Flickr’s ‘Common’ site lets photo buffs play history detective
Posted : Wednesday Jul 30, 2008 18:56:20 EDT
A collaboration between the Library of Congress and the Internet photo-sharing community Flickr is giving photography enthusiasts a chance to play history detective.
When the Library of Congress began looking for ways to publicize its historical photos collections last year, it found an unlikely partner in Flickr, which created a project called “The Commons” (http://www.flickr.com/commons), where the library — and now several other institutions — have posted their public photography archives.
Six months into the project, the library has been able to update 500 photo records with new information provided by Flickr users — everything from names of people and places in photographs to specific airplane models shown in photos, says Helena Zinkham, acting chief of the Prints and Photographs Division.
The library began with two major collections: 1,500 black-and-white photos taken from 1910 to 1920 by George Grantham Bain’s New York-based Bain News Service and 1,600 color shots from the Farm Service Administration/Office of War Information that were taken in the 1940s. It has since added 900 additional photos from the Bain collection.

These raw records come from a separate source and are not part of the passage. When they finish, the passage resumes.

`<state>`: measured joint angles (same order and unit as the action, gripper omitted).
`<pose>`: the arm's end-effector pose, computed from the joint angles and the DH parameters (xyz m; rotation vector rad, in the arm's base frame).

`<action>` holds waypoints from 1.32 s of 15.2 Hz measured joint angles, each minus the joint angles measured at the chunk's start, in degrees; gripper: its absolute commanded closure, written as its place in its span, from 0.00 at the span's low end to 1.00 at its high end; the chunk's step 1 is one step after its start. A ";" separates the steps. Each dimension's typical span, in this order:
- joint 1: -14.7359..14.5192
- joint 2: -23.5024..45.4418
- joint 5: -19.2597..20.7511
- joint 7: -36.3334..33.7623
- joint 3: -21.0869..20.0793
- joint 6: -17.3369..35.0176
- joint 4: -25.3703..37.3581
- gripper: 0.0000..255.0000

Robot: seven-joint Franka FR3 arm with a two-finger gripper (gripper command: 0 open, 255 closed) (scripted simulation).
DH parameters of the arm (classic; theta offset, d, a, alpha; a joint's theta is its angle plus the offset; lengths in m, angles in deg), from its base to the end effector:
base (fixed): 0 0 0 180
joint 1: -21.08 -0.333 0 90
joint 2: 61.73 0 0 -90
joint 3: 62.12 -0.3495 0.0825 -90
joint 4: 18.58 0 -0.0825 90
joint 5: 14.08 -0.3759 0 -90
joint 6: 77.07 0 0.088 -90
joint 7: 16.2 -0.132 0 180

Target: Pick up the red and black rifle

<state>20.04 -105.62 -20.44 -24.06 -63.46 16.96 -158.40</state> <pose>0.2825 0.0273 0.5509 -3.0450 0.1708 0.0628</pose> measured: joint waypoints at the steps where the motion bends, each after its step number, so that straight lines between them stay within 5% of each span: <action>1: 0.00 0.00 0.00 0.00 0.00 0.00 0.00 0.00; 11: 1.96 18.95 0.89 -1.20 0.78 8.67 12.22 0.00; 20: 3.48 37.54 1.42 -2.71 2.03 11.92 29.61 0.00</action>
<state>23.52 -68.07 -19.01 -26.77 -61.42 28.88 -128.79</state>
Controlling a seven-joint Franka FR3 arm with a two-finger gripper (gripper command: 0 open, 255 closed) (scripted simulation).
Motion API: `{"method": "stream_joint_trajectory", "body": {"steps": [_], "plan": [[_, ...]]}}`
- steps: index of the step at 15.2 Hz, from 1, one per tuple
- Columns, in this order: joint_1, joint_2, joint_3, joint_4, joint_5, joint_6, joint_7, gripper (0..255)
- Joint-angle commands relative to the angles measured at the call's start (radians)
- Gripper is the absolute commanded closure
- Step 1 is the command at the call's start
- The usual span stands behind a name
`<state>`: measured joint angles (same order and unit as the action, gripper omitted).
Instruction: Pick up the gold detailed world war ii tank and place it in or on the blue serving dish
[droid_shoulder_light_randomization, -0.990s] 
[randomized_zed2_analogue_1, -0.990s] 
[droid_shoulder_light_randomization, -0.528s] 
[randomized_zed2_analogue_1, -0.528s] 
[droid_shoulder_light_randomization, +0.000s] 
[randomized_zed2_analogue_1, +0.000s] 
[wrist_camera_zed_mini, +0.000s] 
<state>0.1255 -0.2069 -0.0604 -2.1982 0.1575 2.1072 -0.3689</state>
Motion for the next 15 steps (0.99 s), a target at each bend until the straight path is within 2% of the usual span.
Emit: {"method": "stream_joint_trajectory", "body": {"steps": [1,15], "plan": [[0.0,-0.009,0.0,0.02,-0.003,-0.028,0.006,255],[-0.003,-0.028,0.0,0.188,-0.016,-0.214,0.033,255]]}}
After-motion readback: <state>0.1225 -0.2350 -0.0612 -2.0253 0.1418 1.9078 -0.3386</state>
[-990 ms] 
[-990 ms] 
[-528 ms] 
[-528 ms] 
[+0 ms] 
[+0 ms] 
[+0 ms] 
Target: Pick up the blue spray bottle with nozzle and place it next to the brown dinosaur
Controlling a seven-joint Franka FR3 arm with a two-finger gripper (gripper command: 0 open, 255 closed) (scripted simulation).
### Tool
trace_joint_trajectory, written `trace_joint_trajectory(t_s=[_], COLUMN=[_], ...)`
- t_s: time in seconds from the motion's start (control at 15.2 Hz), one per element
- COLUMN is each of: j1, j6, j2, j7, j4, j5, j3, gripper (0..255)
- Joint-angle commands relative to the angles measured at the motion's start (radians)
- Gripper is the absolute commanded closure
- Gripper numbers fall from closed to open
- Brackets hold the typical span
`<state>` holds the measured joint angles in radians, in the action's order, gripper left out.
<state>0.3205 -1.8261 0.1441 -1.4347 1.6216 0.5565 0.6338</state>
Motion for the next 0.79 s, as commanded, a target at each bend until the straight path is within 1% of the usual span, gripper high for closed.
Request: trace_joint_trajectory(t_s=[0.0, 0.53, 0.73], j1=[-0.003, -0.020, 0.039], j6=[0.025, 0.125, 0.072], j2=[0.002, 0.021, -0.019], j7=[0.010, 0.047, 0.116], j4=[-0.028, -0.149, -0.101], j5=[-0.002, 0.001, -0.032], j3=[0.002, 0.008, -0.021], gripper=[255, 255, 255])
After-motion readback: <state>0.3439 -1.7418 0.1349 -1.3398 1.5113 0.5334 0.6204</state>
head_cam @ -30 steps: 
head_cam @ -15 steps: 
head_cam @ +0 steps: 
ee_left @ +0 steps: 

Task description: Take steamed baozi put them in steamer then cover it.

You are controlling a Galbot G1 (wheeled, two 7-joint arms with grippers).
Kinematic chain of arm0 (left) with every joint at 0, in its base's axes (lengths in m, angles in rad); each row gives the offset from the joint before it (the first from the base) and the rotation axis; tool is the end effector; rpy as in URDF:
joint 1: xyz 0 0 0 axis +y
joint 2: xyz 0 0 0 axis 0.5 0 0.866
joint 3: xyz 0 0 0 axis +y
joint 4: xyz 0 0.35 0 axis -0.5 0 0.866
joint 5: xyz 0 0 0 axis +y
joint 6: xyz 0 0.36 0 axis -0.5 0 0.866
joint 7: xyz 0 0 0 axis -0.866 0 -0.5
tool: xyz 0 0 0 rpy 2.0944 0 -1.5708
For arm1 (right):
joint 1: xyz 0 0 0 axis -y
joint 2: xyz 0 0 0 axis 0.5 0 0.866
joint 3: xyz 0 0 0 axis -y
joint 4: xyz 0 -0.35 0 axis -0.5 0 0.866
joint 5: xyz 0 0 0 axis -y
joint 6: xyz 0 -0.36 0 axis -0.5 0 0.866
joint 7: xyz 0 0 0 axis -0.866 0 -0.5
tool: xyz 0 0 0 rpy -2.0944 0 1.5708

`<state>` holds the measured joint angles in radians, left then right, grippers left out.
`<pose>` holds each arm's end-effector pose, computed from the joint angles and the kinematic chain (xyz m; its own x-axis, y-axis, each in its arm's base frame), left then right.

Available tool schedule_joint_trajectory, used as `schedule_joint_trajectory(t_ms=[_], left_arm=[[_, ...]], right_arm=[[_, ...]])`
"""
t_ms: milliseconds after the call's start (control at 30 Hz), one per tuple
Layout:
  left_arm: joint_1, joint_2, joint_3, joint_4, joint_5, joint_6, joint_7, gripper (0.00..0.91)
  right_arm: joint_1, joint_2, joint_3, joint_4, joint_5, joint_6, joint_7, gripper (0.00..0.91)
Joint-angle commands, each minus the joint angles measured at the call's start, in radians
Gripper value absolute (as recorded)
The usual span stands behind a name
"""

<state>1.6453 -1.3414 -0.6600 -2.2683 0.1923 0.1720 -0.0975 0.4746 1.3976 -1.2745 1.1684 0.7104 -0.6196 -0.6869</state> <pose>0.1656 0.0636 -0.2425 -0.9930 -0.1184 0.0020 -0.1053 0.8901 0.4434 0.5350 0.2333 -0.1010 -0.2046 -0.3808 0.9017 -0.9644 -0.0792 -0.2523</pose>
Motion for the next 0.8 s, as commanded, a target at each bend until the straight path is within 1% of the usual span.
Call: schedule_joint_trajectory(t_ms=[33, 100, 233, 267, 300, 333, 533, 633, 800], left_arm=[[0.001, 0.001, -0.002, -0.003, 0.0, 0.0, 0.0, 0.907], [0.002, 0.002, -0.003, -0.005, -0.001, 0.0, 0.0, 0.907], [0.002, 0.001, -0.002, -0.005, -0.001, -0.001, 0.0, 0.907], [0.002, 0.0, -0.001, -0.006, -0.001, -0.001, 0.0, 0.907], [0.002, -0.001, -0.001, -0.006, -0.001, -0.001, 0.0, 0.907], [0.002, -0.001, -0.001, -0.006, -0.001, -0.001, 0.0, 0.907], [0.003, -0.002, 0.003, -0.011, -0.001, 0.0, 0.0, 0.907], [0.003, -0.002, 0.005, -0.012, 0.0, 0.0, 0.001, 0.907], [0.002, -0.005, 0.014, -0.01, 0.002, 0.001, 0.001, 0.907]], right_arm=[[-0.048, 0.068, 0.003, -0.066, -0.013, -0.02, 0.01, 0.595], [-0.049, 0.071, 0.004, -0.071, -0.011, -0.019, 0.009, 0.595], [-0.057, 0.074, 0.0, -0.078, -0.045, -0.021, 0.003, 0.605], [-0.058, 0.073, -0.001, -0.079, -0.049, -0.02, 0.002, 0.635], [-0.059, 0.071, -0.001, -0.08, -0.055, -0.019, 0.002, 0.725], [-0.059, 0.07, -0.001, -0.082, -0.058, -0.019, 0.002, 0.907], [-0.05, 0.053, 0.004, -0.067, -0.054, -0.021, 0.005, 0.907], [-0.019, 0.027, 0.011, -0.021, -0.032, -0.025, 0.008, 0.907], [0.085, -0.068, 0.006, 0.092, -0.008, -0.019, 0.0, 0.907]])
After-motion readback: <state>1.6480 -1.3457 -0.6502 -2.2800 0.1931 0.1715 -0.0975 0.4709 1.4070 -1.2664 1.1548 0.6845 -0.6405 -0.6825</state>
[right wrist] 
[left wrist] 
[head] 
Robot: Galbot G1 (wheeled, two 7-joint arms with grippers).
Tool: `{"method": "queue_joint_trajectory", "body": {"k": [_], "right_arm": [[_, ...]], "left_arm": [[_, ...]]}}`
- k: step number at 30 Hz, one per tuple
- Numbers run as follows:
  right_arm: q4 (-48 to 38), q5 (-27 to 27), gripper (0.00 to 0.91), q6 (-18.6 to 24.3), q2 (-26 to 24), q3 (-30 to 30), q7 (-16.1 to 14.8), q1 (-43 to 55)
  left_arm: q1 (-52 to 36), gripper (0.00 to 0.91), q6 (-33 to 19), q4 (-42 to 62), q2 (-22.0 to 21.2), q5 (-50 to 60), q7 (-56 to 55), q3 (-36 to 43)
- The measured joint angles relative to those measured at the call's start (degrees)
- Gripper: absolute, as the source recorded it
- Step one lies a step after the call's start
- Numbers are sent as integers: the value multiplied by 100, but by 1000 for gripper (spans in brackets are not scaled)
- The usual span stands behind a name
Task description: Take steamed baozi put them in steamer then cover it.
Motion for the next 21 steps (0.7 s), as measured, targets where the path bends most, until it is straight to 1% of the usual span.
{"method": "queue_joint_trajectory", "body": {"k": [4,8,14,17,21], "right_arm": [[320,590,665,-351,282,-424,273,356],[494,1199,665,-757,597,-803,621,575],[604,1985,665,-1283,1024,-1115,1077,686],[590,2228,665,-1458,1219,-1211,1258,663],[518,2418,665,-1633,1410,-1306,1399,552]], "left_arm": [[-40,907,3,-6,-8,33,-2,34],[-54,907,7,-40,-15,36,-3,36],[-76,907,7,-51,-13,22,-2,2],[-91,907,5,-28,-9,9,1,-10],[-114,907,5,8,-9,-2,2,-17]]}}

The photos were chosen for their popularity with library visitors and the fact that they had no copyright restrictions. The Bain photos were taken before 1923 and are in the public domain; the Farm Service/Office of War Information photos were created for a federal government project, so the library already owned the rights, Zinkham says.
Both partners call the project a success. The photos have garnered 8.2 million views and 5,000 comments, and The Commons has attracted five other institutions: The Powerhouse Museum in Australia, the Toulouse Library in France, the Brooklyn Museum in New York and the Smithsonian in Washington, D.C.
“All the participants at the moment have been really just stunned by the level of knowledge and also the generosity of the effort with which people are contributing,” says George Oates, who runs The Commons project for Flickr.
Sometimes users send in a photo of a place as it looks today, for a visual comparison. Other times, they provide a newspaper article or technical manual to help identify people or machines shown in photographs.
“It’s been neat that someone can figure out part of something, and someone (else) figures out the next part,” says Flickr user Patrick Coin, 49, of Durham, N.C.
Some seek to put a modern twist on photos. Paolo Ordoveza of Washington, D.C., recreated a 1943 photo of a woman on a bench at Washington’s Union Station applying lipstick: He took a photo of his wife, Amy, sitting in the exact same spot putting lip gloss on. They posted the photo as a comment on the original.
Library staff posts 50 new photos each week, Zinkham says. Recently, they added a set of pictures from 1912 that mirrored current events: Both the Olympic Games and a presidential election were occurring, she says.